The invention can be realized based on dynamic task division in Message library (MPICH, open MPI) of language Message communication standard (Message Passing Interface, MPI).

When the method for dynamically expanding the computing resources in the running process is adopted, the problem of whether idle computing resources can be utilized to accelerate the running application is solved. The dynamic expansion technology of the computing resources is transparent to the user, the user only needs to key in a resource upgrading command to tell the running operation of the running system that the dynamic expansion of the resources can be carried out, and other processing is automatically completed by the running system; and new idle computing resources are effectively utilized, and the solving efficiency of the running topic is accelerated.

The above embodiments are merely illustrative of the technical ideas and features of the present invention, and the purpose thereof is to enable those skilled in the art to understand the contents of the present invention and implement the present invention, and not to limit the protection scope of the present invention.
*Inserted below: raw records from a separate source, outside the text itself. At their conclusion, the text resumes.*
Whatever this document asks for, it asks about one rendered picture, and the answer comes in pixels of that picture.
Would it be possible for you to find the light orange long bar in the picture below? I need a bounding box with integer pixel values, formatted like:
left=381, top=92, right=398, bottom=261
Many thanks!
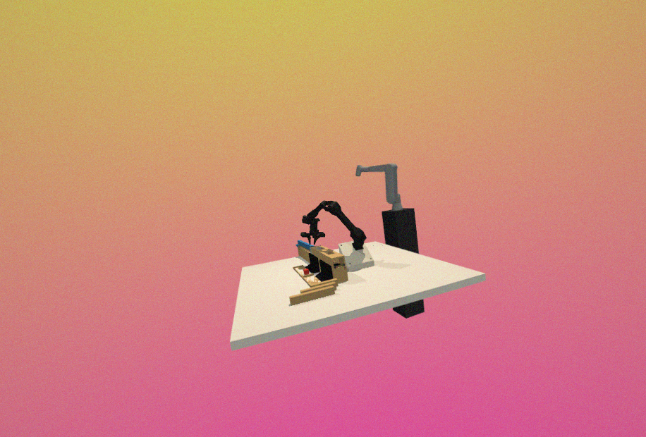
left=289, top=286, right=335, bottom=305

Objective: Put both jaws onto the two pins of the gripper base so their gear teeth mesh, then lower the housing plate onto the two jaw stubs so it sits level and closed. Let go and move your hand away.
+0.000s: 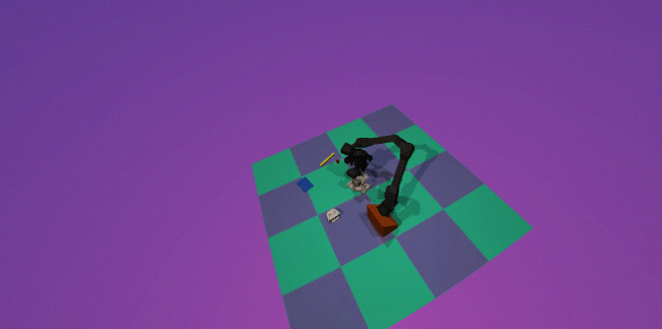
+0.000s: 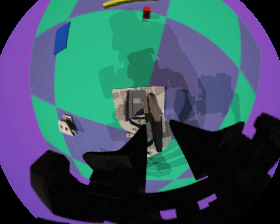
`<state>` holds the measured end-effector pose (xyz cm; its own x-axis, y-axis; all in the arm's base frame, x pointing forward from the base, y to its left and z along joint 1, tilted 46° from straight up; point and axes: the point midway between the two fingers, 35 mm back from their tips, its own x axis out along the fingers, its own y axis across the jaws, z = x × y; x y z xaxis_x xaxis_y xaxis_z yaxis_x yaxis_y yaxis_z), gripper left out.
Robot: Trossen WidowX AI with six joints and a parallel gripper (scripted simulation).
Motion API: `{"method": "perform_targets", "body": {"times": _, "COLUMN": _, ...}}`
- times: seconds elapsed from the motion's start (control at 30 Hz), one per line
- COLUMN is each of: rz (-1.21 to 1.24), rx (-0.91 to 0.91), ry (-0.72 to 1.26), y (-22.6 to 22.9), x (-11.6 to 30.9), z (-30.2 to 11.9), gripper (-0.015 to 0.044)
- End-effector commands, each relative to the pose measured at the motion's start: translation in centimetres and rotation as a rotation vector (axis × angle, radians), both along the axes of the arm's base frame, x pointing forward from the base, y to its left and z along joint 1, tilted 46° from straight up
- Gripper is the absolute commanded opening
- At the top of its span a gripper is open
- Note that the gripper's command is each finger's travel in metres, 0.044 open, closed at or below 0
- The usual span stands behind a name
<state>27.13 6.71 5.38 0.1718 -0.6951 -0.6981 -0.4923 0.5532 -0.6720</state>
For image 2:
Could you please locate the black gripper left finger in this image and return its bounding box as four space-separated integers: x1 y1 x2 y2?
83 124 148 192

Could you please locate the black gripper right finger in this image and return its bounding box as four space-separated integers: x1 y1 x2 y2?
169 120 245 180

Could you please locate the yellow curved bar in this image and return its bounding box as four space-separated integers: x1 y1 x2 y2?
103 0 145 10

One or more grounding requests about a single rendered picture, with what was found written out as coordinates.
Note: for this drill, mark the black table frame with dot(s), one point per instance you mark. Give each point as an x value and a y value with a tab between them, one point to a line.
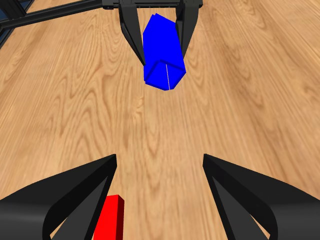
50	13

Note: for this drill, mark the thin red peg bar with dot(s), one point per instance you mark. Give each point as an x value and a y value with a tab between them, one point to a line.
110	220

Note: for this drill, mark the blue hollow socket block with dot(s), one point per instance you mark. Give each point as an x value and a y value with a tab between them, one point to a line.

All equivalent changes and modifications made according to the spirit of the present invention should be covered within the protection scope of the present invention.

Claims

1. A method for dynamically extending runtime computing resources, comprising: comprises the following steps of (a) carrying out,

a. after all original computing resource nodes of the original topic receive the resource expansion and upgrade command, the following steps are carried out,

b. the new computing resource node receives the resource expansion and upgrade command, starts the task by the job management, and respectively performs the following steps,

b2, cleaning the communication environment by the new computing resource node;

2. The method for dynamically extending runtime computing resources of claim 1, wherein: the dynamic task partitioning can be used in a message library of a cross-language messaging standard.

3. The method for dynamically extending runtime computing resources of claim 2, wherein: the message libraries of the cross-language message communication standard are MPICH and Open MPI.